[Excerpts from a dataset]
########
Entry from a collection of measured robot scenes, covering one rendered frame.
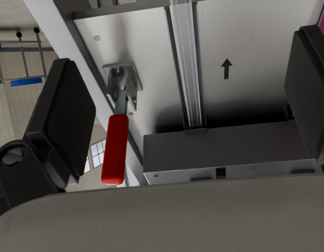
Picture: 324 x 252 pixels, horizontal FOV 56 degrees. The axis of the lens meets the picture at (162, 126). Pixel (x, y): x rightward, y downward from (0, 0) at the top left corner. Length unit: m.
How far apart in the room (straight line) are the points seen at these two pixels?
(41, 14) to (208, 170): 0.21
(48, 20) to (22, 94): 9.73
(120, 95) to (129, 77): 0.02
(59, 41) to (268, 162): 0.23
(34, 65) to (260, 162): 10.16
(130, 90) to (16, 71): 9.69
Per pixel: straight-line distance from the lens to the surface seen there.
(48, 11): 0.23
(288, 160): 0.33
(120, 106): 0.26
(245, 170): 0.34
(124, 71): 0.27
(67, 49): 0.25
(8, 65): 9.81
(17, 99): 9.83
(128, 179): 0.51
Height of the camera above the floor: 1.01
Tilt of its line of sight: 11 degrees up
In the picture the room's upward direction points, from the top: 173 degrees clockwise
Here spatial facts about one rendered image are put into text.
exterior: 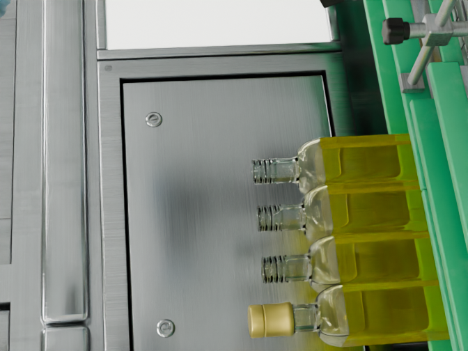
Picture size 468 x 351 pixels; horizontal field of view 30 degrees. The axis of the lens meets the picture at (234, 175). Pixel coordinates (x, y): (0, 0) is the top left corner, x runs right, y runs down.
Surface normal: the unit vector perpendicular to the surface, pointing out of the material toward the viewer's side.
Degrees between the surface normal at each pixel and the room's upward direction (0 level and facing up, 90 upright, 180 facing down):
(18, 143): 90
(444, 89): 90
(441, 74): 90
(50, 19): 90
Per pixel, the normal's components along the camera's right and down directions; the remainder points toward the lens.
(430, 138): 0.07, -0.44
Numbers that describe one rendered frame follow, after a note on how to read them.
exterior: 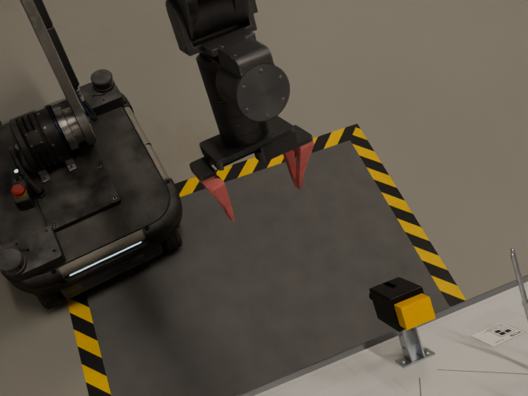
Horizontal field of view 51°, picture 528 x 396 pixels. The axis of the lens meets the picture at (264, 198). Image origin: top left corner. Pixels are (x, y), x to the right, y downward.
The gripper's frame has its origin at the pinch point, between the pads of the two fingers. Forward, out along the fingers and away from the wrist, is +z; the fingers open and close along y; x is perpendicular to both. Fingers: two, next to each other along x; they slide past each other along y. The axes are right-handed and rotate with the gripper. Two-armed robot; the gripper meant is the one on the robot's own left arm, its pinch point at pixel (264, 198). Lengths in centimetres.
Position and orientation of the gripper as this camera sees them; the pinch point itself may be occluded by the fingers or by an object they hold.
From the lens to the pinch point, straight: 70.4
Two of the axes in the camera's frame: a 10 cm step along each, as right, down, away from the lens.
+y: 8.7, -4.2, 2.5
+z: 2.4, 8.2, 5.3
########
◆ Action item
All lines of the records containing "between" should be shown.

◆ Written solution
Degrees between the surface normal at each pixel and the room's upward direction (0 level and facing up, 90 upright, 180 facing down):
The gripper's frame has its origin at the pinch point, between the pads of the two fingers. Forward, out along the fingers and away from the wrist, is +z; the fingers open and close along y; x is perpendicular to both. Fingers: two, next to each other along x; they slide past each other along y. The axes are right-handed and rotate with the gripper. Two-armed robot; the gripper meant is the one on the robot's own left arm, its pinch point at pixel (264, 198). Lengths in centimetres.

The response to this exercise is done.